**TASK DETAILS**
Where a line of the data below has the string "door", copy that line.

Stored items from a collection
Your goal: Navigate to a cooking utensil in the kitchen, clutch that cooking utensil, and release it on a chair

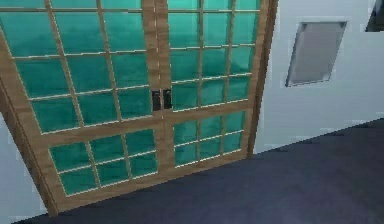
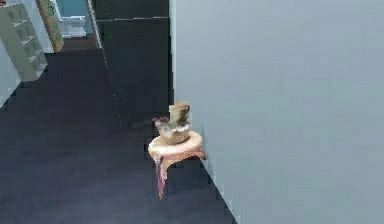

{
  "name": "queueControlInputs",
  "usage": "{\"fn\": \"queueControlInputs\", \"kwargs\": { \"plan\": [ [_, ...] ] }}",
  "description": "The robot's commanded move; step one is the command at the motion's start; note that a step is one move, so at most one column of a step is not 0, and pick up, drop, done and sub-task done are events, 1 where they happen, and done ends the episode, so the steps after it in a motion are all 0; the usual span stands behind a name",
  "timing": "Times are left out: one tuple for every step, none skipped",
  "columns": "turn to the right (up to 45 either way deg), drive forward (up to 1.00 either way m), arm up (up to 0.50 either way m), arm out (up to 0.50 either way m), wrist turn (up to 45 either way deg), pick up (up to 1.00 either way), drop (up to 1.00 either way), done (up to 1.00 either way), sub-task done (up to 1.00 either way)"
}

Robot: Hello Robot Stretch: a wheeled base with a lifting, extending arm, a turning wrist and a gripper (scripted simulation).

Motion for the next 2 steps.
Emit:
{"fn": "queueControlInputs", "kwargs": {
  "plan": [
    [33.0, 0.0, 0.0, 0.0, 0.0, 0.0, 0.0, 0.0, 0.0],
    [45.0, 0.0, 0.0, 0.0, 0.0, 0.0, 0.0, 0.0, 0.0]
  ]
}}
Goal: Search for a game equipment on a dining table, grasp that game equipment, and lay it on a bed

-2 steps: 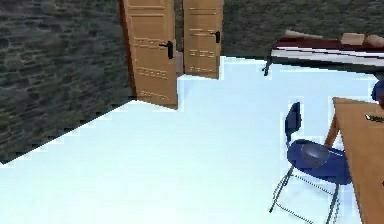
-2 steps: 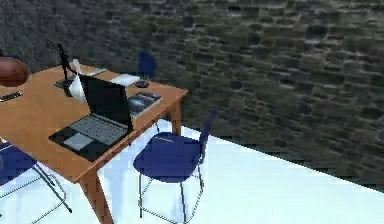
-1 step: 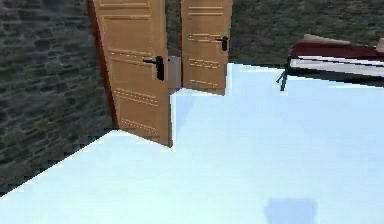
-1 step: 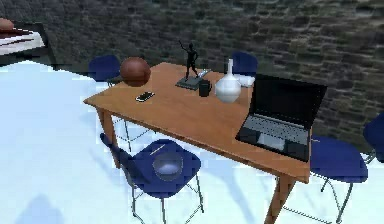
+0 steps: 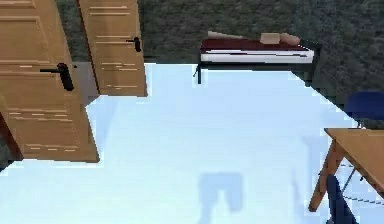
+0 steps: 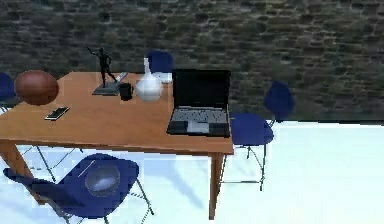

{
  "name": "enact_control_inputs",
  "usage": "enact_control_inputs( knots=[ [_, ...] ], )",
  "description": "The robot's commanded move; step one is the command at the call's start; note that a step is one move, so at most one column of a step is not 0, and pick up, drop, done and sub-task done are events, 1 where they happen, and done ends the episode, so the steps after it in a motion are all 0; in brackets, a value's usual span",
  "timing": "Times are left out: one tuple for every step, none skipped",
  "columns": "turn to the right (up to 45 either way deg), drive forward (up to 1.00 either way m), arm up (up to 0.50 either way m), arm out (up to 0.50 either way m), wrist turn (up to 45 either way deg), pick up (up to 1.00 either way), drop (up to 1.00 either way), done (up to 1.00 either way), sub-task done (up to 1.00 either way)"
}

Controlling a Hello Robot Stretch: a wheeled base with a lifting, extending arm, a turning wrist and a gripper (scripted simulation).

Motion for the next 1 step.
enact_control_inputs(
  knots=[
    [0.0,0.60,0.00,0.00,0.0,0.00,0.00,0.00,0.00]
  ],
)
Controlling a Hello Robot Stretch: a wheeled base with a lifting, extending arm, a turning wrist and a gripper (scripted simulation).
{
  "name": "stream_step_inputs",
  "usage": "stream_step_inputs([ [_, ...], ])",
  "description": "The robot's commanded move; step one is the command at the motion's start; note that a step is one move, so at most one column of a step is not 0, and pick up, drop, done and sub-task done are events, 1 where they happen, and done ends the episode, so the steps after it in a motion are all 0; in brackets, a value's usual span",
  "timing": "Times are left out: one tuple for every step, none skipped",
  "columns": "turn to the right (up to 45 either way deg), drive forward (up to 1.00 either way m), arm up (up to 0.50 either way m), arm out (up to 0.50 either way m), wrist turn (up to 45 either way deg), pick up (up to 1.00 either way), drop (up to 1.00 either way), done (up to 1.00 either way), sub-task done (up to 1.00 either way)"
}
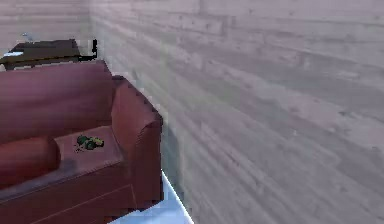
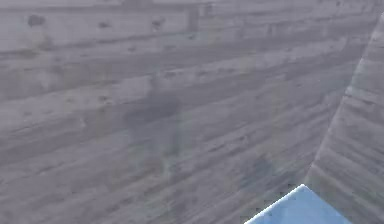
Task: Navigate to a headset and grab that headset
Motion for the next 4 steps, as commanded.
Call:
stream_step_inputs([
  [-45.0, 0.00, 0.00, 0.00, 0.0, 0.00, 0.00, 0.00, 0.00],
  [-45.0, 0.00, 0.00, 0.00, 0.0, 0.00, 0.00, 0.00, 0.00],
  [-30.0, 0.00, 0.00, 0.00, 0.0, 0.00, 0.00, 0.00, 0.00],
  [0.0, 0.15, 0.00, 0.00, 0.0, 0.00, 0.00, 0.00, 0.00],
])
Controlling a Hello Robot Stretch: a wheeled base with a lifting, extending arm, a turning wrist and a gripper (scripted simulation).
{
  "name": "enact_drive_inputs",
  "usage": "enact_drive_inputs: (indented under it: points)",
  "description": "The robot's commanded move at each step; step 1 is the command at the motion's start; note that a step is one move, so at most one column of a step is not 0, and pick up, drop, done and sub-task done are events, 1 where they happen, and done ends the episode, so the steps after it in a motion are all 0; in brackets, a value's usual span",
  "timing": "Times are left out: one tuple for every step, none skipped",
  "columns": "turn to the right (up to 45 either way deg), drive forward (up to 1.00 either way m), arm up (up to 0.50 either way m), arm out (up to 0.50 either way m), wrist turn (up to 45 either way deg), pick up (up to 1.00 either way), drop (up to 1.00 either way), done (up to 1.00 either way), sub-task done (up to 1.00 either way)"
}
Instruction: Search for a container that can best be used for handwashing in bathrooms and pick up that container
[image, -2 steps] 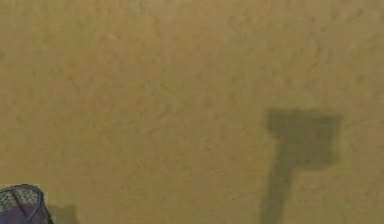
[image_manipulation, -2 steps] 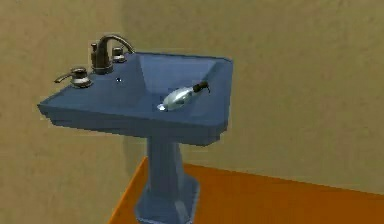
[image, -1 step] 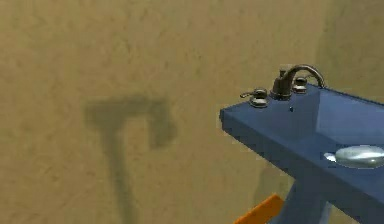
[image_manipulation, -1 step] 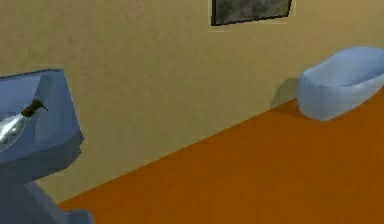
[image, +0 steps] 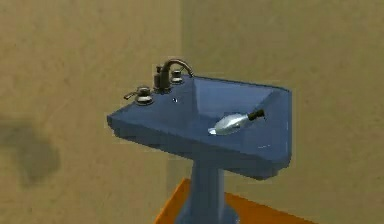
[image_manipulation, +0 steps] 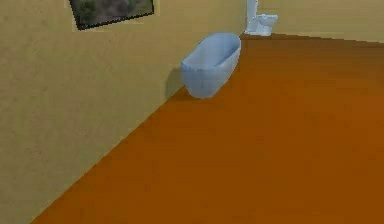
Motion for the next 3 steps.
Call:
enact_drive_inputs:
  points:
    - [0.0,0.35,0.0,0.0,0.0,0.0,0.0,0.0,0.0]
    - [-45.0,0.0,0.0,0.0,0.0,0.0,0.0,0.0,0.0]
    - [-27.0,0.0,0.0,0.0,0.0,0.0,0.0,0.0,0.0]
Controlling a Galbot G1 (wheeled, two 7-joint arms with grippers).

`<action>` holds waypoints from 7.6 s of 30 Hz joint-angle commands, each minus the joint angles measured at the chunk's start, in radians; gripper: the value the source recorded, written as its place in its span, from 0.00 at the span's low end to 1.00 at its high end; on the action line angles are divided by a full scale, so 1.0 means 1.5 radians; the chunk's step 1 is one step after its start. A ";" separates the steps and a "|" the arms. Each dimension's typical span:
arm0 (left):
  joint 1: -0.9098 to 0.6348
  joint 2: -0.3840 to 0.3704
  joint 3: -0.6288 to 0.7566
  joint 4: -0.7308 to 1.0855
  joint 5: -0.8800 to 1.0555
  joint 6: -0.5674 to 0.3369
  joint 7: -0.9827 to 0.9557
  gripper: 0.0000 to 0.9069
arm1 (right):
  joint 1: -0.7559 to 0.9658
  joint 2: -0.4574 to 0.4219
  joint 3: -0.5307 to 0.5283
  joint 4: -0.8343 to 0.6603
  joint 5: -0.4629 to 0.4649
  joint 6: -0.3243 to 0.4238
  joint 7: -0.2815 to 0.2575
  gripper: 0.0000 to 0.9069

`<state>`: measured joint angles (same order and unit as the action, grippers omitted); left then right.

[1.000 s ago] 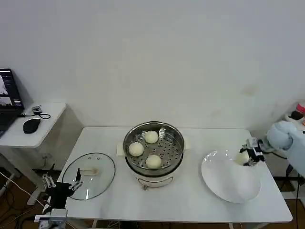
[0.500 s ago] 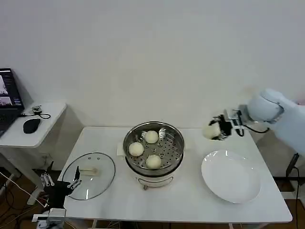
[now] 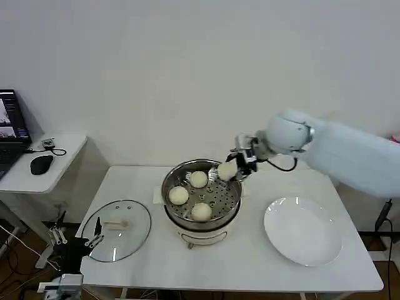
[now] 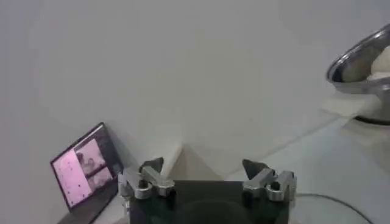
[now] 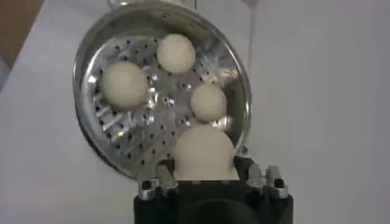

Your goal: Take steamed baozi put them in steamer then cover it.

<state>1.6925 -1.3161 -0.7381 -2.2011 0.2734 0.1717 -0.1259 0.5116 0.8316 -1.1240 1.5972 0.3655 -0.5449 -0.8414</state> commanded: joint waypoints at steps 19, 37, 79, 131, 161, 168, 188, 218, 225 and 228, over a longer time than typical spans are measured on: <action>-0.011 0.003 -0.003 0.010 -0.002 0.000 0.001 1.00 | -0.064 0.113 -0.078 -0.100 -0.040 -0.059 0.033 0.74; -0.008 0.002 -0.006 0.008 -0.003 0.000 0.000 1.00 | -0.057 0.083 -0.040 -0.065 -0.043 -0.056 0.021 1.00; -0.018 0.044 0.000 0.120 0.219 -0.101 0.012 1.00 | -1.313 0.244 1.341 0.272 -0.082 0.328 0.432 1.00; -0.280 0.126 0.129 0.473 0.625 -0.184 -0.014 1.00 | -1.463 0.357 1.445 0.302 -0.121 0.395 0.437 1.00; -0.314 0.114 0.119 0.521 0.631 -0.214 -0.053 0.00 | -1.469 0.370 1.425 0.302 -0.136 0.402 0.433 1.00; -0.298 0.109 0.097 0.503 0.645 -0.231 -0.087 0.00 | -1.468 0.371 1.418 0.303 -0.140 0.403 0.434 1.00; -0.200 0.178 0.018 0.185 0.524 -0.052 0.019 0.00 | -1.465 0.369 1.408 0.304 -0.151 0.408 0.419 1.00; -0.493 -0.052 0.394 0.167 0.762 0.161 0.288 0.00 | -1.441 0.408 1.353 0.283 -0.222 0.410 0.422 1.00; -0.502 -0.103 0.439 0.219 0.828 0.147 0.285 0.00 | -1.440 0.411 1.343 0.279 -0.233 0.410 0.421 1.00; -0.500 -0.115 0.451 0.233 0.849 0.143 0.285 0.00 | -1.440 0.413 1.340 0.279 -0.236 0.410 0.420 1.00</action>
<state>0.9989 -1.3471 -0.1833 -1.9237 1.3731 0.3654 0.2449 -1.6503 1.4457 0.9003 2.0198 0.0311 0.0707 -0.2102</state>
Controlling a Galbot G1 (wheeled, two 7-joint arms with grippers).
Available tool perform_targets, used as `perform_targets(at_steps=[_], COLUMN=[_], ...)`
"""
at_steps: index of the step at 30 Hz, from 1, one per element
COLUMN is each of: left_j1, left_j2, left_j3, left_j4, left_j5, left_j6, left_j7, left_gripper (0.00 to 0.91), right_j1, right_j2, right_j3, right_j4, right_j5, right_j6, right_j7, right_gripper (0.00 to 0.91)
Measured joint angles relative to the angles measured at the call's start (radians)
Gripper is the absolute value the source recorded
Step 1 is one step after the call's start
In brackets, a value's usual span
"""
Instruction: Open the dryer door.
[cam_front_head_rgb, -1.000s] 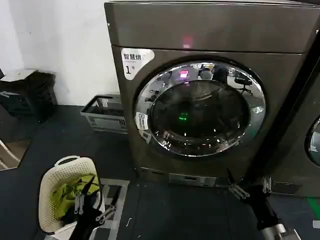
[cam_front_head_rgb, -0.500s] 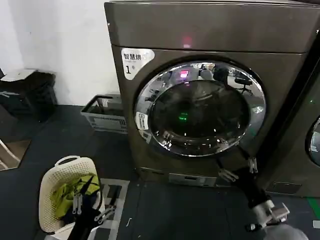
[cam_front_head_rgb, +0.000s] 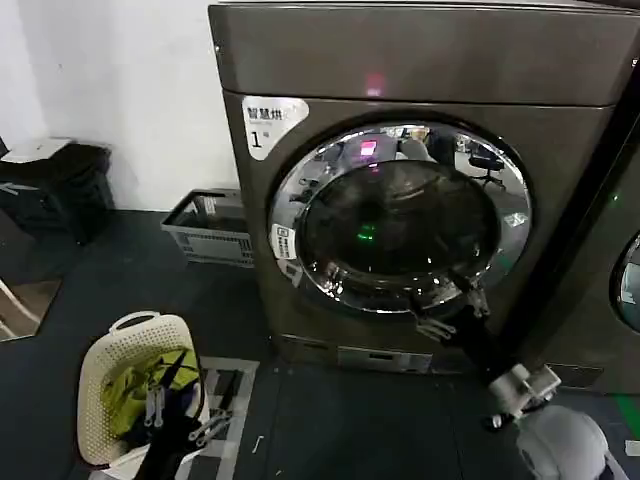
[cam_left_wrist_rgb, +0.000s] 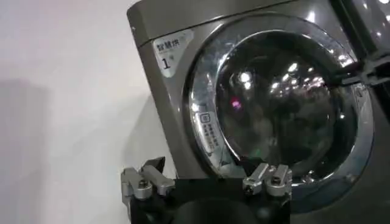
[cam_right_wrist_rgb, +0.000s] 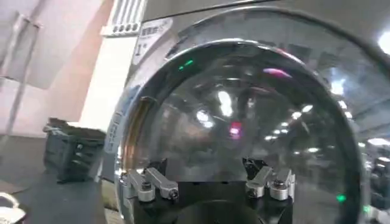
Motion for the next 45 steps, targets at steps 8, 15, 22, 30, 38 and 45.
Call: perform_targets(at_steps=[8,15,22,30,38,45], left_j1=[0.000,0.001,-0.001,-0.004,-0.005,-0.006], left_j2=[0.000,-0.001,-0.003,-0.004,-0.005,-0.005], left_j3=[-0.004,-0.011,-0.011,-0.011,-0.009,-0.009], left_j4=[0.000,-0.001,-0.001,0.000,0.001,0.001], left_j5=[-0.001,-0.004,-0.003,-0.002,-0.002,-0.003], left_j6=[0.000,0.000,0.000,0.001,0.001,0.001], left_j7=[0.000,0.000,0.000,0.000,0.000,0.000], left_gripper=[0.907,0.907,0.907,0.907,0.907,0.907], right_j1=[0.130,0.235,0.333,0.412,0.476,0.517], right_j2=[-0.011,-0.005,0.017,0.039,0.064,0.088], right_j3=[-0.098,-0.187,-0.277,-0.351,-0.420,-0.475], right_j4=[-0.039,-0.084,-0.128,-0.171,-0.202,-0.229], right_j5=[0.027,0.043,0.056,0.060,0.060,0.060], right_j6=[-0.011,-0.020,-0.038,-0.046,-0.057,-0.067], right_j7=[0.009,0.019,0.025,0.028,0.034,0.035], right_gripper=[0.907,0.907,0.907,0.907,0.907,0.907])
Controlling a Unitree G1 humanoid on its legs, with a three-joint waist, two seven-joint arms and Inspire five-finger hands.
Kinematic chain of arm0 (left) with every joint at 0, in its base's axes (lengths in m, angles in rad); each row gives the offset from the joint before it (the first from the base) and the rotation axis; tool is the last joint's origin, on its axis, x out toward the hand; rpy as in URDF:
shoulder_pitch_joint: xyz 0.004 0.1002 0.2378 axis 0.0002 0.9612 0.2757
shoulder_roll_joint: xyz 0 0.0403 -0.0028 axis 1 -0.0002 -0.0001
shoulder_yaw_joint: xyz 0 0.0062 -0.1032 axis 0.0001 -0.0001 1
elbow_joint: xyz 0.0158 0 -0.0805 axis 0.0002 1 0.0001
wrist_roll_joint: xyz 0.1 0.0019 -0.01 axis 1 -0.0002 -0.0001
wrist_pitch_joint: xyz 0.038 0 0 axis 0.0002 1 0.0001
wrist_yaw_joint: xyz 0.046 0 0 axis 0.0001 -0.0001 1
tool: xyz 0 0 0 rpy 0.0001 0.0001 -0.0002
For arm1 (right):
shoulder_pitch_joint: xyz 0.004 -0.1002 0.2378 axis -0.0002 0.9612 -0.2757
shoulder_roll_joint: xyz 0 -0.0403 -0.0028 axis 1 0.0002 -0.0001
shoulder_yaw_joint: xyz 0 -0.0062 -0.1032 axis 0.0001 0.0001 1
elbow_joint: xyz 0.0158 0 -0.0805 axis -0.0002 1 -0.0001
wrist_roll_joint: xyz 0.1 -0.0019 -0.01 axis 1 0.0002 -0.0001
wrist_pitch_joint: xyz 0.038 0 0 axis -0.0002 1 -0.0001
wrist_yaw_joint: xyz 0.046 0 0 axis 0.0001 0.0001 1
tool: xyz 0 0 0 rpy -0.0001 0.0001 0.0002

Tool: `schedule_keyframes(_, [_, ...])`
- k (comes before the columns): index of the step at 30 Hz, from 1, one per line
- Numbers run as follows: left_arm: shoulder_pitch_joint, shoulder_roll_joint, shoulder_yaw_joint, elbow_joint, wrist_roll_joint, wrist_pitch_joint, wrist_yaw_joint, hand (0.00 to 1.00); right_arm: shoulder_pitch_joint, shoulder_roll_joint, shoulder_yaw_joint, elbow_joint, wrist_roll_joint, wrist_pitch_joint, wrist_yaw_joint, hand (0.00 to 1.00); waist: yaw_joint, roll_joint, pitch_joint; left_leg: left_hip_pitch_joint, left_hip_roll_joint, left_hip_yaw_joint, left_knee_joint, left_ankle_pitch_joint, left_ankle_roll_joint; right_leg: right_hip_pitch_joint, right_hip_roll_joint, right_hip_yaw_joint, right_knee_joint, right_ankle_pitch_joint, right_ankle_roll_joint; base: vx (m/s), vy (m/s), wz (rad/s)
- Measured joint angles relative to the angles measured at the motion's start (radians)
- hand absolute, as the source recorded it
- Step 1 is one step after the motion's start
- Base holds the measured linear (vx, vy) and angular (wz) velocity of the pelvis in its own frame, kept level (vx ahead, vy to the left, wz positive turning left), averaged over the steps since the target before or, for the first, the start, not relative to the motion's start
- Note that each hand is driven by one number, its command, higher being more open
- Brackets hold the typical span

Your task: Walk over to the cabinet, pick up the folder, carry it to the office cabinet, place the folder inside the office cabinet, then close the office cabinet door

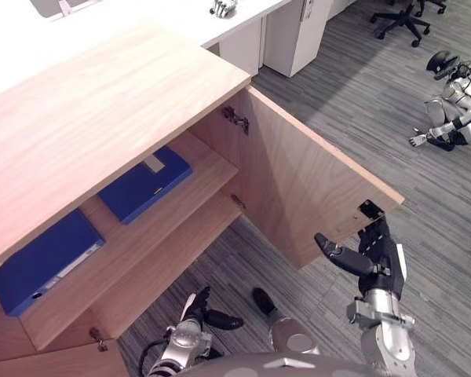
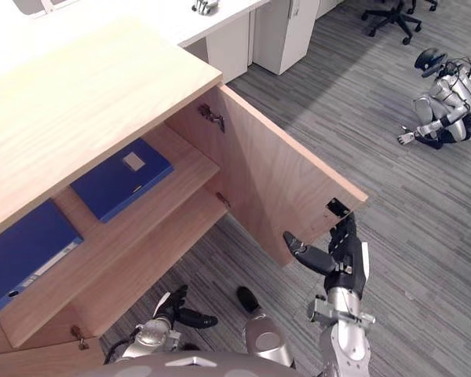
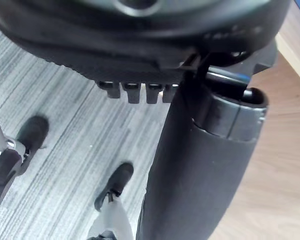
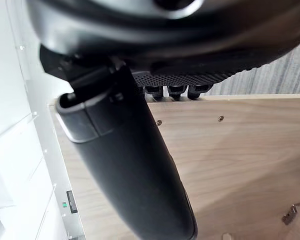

**EXERCISE RESPONSE**
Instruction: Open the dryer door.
Your task: Walk over to the cabinet, pick up the folder, carry it to the office cabinet, place the folder inside the office cabinet, then close the office cabinet door

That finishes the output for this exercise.